**BRIEF**
Would you return the full listing exactly, with nothing altered?

**GIVEN INFORMATION**

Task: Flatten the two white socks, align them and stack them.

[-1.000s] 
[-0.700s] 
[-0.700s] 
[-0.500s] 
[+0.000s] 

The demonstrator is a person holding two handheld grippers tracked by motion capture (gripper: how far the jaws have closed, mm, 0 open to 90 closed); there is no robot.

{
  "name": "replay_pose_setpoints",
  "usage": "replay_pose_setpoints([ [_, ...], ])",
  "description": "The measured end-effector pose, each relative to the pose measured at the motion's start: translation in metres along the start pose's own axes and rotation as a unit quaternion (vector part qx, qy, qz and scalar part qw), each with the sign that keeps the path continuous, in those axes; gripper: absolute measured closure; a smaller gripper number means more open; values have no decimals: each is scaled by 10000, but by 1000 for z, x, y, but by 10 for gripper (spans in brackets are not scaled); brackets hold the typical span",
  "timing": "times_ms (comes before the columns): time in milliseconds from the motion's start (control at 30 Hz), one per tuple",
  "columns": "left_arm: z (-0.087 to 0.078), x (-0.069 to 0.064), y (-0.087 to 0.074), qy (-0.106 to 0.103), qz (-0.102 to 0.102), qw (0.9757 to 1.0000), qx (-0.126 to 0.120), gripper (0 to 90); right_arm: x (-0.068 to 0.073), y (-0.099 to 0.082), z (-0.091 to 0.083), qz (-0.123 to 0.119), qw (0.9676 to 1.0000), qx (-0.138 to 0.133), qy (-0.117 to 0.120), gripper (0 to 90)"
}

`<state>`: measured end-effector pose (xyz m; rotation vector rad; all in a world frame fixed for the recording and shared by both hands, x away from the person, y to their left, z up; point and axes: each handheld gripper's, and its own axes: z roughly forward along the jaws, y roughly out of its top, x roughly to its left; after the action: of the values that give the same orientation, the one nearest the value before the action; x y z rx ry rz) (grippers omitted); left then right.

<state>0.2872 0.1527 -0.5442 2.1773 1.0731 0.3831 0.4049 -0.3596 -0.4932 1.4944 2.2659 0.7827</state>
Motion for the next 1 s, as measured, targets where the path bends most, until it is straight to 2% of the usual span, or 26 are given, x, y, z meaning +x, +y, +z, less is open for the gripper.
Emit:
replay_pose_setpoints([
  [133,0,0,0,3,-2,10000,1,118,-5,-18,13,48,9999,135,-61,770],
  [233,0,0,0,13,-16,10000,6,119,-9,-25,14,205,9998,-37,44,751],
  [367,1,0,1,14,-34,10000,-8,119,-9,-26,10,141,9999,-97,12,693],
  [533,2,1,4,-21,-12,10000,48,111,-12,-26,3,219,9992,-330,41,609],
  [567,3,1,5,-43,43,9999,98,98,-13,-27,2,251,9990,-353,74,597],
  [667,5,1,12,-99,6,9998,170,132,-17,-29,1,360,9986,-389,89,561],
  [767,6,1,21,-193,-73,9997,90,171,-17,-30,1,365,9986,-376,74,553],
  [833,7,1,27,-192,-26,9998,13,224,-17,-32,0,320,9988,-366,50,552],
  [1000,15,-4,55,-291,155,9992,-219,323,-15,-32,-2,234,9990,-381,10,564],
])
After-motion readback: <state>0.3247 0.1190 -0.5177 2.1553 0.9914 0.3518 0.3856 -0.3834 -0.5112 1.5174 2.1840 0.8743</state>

**EXERCISE OUTPUT**
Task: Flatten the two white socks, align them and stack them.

[-1.000s] 
[-0.700s] 
[-0.700s] 
[-0.500s] 
[+0.000s] 

The demonstrator is a person holding two handheld grippers tracked by motion capture (gripper: how far the jaws have closed, mm, 0 open to 90 closed); there is no robot.

{
  "name": "replay_pose_setpoints",
  "usage": "replay_pose_setpoints([ [_, ...], ])",
  "description": "The measured end-effector pose, each relative to the pose measured at the motion's start: translation in metres along the start pose's own axes and rotation as a unit quaternion (vector part qx, qy, qz and scalar part qw), each with the sign that keeps the path continuous, in those axes; gripper: absolute measured closure; a smaller gripper number means more open; values have no decimals: each is scaled by 10000, but by 1000 for z, x, y, but by 10 for gripper (spans in brackets are not scaled); brackets hold the typical span",
  "timing": "times_ms (comes before the columns): time in milliseconds from the motion's start (control at 30 Hz), one per tuple",
  "columns": "left_arm: z (-0.087 to 0.078), x (-0.069 to 0.064), y (-0.087 to 0.074), qy (-0.106 to 0.103), qz (-0.102 to 0.102), qw (0.9757 to 1.0000), qx (-0.126 to 0.120), gripper (0 to 90); right_arm: x (-0.068 to 0.073), y (-0.099 to 0.082), z (-0.091 to 0.083), qz (-0.123 to 0.119), qw (0.9676 to 1.0000), qx (-0.138 to 0.133), qy (-0.117 to 0.120), gripper (0 to 90)"
}

`<state>`: measured end-effector pose (xyz m; rotation vector rad; all in a world frame fixed for the recording and shared by both hands, x away from the person, y to their left, z up; point and axes: each handheld gripper's, and its own axes: z roughly forward along the jaws, y roughly out of its top, x roughly to its left; after the action: of the values that give the same orientation, the one nearest the value before the action; x y z rx ry rz) (grippers omitted); left then right.

<state>0.2872 0.1527 -0.5442 2.1773 1.0731 0.3831 0.4049 -0.3596 -0.4932 1.4944 2.2659 0.7827</state>
Motion for the next 1 s, as measured, targets where the path bends most, until it is straight to 2% of the usual span, or 26 are given, x, y, z meaning +x, +y, +z, less is open for the gripper.
Emit:
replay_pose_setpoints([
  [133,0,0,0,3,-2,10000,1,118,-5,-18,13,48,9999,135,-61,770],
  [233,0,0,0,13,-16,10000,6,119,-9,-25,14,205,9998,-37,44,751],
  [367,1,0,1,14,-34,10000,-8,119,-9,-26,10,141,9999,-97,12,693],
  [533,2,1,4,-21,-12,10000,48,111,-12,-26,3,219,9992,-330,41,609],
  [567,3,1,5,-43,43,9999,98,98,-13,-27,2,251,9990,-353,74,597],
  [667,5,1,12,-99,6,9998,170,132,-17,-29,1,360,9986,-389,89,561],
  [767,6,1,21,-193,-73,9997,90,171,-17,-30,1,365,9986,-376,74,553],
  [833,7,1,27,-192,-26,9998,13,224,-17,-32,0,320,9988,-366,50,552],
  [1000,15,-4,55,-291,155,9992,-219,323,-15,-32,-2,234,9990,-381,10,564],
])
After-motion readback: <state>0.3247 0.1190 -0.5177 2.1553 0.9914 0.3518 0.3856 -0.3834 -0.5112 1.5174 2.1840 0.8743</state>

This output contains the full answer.